**** Dataset records ****

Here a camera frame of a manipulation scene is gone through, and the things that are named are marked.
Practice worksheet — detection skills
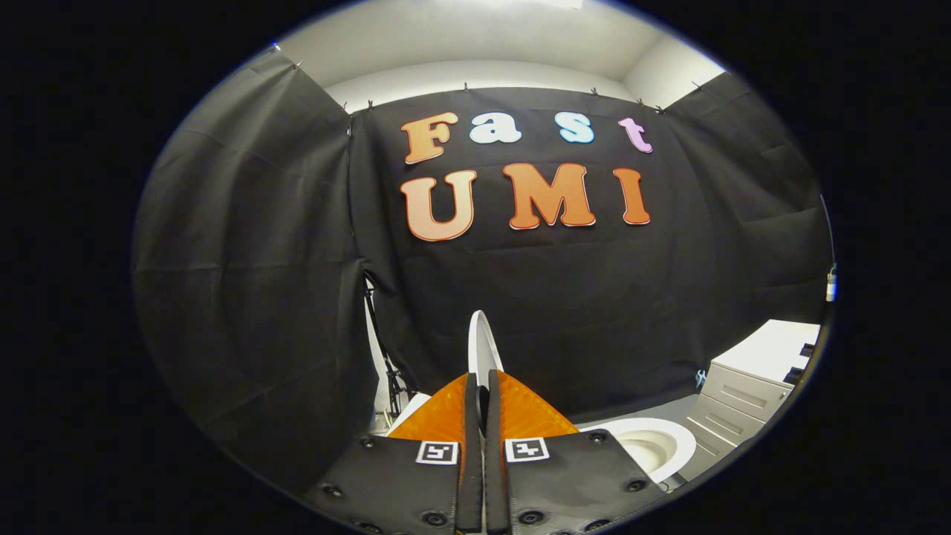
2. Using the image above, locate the white toilet bowl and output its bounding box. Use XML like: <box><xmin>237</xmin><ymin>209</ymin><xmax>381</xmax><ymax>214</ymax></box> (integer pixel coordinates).
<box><xmin>578</xmin><ymin>416</ymin><xmax>698</xmax><ymax>487</ymax></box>

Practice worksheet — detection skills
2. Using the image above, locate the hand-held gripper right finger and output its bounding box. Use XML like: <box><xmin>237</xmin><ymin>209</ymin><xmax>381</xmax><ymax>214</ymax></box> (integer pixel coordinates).
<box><xmin>484</xmin><ymin>369</ymin><xmax>668</xmax><ymax>535</ymax></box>

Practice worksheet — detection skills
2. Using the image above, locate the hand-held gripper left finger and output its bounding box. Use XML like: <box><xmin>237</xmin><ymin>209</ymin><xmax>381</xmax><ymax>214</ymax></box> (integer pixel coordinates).
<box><xmin>305</xmin><ymin>373</ymin><xmax>484</xmax><ymax>535</ymax></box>

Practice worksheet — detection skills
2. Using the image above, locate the white drawer cabinet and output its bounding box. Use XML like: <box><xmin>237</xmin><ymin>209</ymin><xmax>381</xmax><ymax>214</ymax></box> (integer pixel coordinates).
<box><xmin>678</xmin><ymin>320</ymin><xmax>822</xmax><ymax>482</ymax></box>

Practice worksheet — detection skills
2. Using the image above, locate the black backdrop cloth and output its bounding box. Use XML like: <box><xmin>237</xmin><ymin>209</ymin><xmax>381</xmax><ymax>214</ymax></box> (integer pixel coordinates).
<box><xmin>132</xmin><ymin>46</ymin><xmax>833</xmax><ymax>495</ymax></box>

****

Exercise objective: Please make an exact copy of the records, leaving out any picture.

Answer to this exercise:
Here a camera frame of a manipulation scene is gone through, and the things that are named are marked.
Practice worksheet — detection skills
2. Using the image above, locate the white toilet bowl and output its bounding box. Use XML like: <box><xmin>237</xmin><ymin>209</ymin><xmax>381</xmax><ymax>214</ymax></box> (integer pixel coordinates).
<box><xmin>578</xmin><ymin>416</ymin><xmax>698</xmax><ymax>487</ymax></box>

Practice worksheet — detection skills
2. Using the image above, locate the hand-held gripper right finger and output its bounding box. Use XML like: <box><xmin>237</xmin><ymin>209</ymin><xmax>381</xmax><ymax>214</ymax></box> (integer pixel coordinates).
<box><xmin>484</xmin><ymin>369</ymin><xmax>668</xmax><ymax>535</ymax></box>

Practice worksheet — detection skills
2. Using the image above, locate the hand-held gripper left finger and output its bounding box. Use XML like: <box><xmin>237</xmin><ymin>209</ymin><xmax>381</xmax><ymax>214</ymax></box> (integer pixel coordinates).
<box><xmin>305</xmin><ymin>373</ymin><xmax>484</xmax><ymax>535</ymax></box>

Practice worksheet — detection skills
2. Using the image above, locate the white drawer cabinet and output its bounding box. Use XML like: <box><xmin>237</xmin><ymin>209</ymin><xmax>381</xmax><ymax>214</ymax></box> (integer pixel coordinates).
<box><xmin>678</xmin><ymin>320</ymin><xmax>822</xmax><ymax>482</ymax></box>

Practice worksheet — detection skills
2. Using the image above, locate the black backdrop cloth and output its bounding box. Use XML like: <box><xmin>237</xmin><ymin>209</ymin><xmax>381</xmax><ymax>214</ymax></box> (integer pixel coordinates).
<box><xmin>132</xmin><ymin>46</ymin><xmax>833</xmax><ymax>495</ymax></box>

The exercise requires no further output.